Pregnant women with polycystic ovary syndrome assigned to metformin therapy for the duration of pregnancy were less likely to experience a late-term miscarriage or preterm birth when compared with similar women assigned to placebo, according to findings published in The Lancet Diabetes & Endocrinology.
“The results of PregMet2 showed a nonsignificant reduction in the incidence of late miscarriage or preterm delivery — however, this difference was significant in a post-hoc pooled analysis of individual participant data including our two previous trials,” Tone S. Løvvik, PhD, of the department of clinical and molecular medicine at the Norwegian University of Science and Technology in Trondheim, Norway, and colleagues wrote in the study background. “Notably, metformin had no effect on the incidence of gestational diabetes or the need for insulin treatment.”
Løvvik and colleagues analyzed data from 487 pregnant women with a diagnosis of PCOS (according to Rotterdam criteria) recruited from 14 hospitals in Iceland, Norway and Sweden as part of the PregMet2 study. Between October 2012 and September 2017, researchers randomly assigned women to twice-daily metformin (n = 244) or placebo (n = 243) from week 2 until delivery. Primary outcome was the composite incidence of late miscarriage (between 13 and 22 weeks’ gestation) and preterm birth (between 23 and 26 weeks’ gestation). Secondary endpoints included incidence of gestational diabetes, preeclampsia, pregnancy-induced hypertension and admission of the infant to the neonatal ICU.

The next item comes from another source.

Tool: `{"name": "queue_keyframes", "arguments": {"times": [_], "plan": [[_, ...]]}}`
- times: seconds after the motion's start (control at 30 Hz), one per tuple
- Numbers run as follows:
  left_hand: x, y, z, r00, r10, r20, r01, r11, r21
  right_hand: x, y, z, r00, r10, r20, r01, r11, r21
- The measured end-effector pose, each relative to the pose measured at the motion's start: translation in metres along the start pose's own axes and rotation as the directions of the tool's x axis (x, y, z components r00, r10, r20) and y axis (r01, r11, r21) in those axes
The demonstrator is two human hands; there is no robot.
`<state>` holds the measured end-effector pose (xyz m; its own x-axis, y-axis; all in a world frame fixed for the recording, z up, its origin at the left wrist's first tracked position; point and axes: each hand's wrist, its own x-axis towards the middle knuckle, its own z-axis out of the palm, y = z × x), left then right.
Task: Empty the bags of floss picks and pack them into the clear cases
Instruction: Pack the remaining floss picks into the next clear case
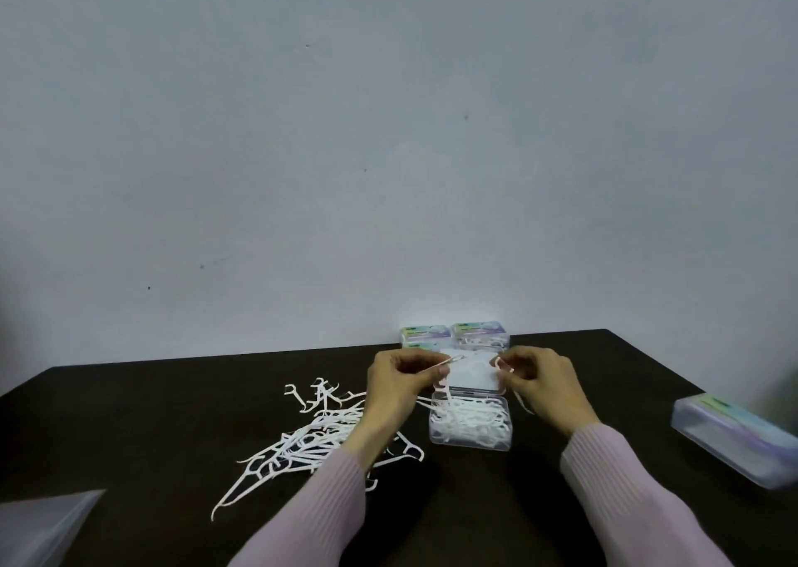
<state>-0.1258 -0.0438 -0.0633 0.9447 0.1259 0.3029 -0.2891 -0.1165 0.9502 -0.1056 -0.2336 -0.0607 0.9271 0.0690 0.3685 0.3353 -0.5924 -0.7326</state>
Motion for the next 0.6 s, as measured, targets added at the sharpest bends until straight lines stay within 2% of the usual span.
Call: {"name": "queue_keyframes", "arguments": {"times": [0.17, 0.33, 0.43, 0.6], "plan": [[0.006, -0.001, 0.016, 0.998, -0.002, -0.063, -0.001, 0.999, -0.05, 0.003, 0.002, -0.006, 0.981, 0.045, -0.189, -0.02, 0.991, 0.132], [0.003, -0.006, 0.028, 0.99, 0.021, -0.142, -0.021, 1.0, 0.008, 0.005, 0.004, -0.006, 0.967, 0.12, -0.223, -0.064, 0.968, 0.242], [0.002, -0.01, 0.027, 0.992, 0.089, -0.092, -0.077, 0.989, 0.127, 0.005, 0.006, -0.007, 0.959, 0.161, -0.234, -0.093, 0.956, 0.278], [0.002, -0.014, 0.015, 0.986, 0.145, 0.082, -0.163, 0.937, 0.31, 0.004, 0.007, -0.009, 0.936, 0.225, -0.269, -0.117, 0.923, 0.365]]}}
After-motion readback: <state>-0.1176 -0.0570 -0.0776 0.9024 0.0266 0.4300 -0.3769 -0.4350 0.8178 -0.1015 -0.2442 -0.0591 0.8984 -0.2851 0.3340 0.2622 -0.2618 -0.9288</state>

In the intention-to-treat analysis, the composite primary outcome of late miscarriage and preterm birth occurred in 12 women in the metformin group (5%) and 23 women in the placebo group (10%), for an OR of 0.5 (95% CI, 0.22-1.08). Researchers did not observe a between-group difference with respect to developing gestational diabetes, which was diagnosed in 60 women in the metformin group (25%) and 57 women in the placebo group (24%; OR = 1.06; 95% CI, 0.68-1.64). Nine women in each group required insulin therapy, according to researchers.
Researchers did not observe any between-group differences in serious adverse events in mothers or offspring, and no serious adverse events were considered to be drug-related.
“Metformin had no effect on the development or severity of gestational diabetes, although it led to reduced weight gain compared with placebo,” the researchers wrote. “There is, therefore, no evidence to recommend metformin as prevention or treatment for gestational diabetes in women with PCOS. However, metformin did reduce late miscarriage and preterm birth.”
The researchers noted that, due to the increased risk for pregnancy complications and the high prevalence of comorbidities in pregnant women with PCOS, intensive surveillance of pregnant women with PCOS is necessary. – by Regina Schaffer
Disclosure: One of the study authors reports he has received personal fees for teaching and participating in a review board panel for Bayer and Gedeon Richter.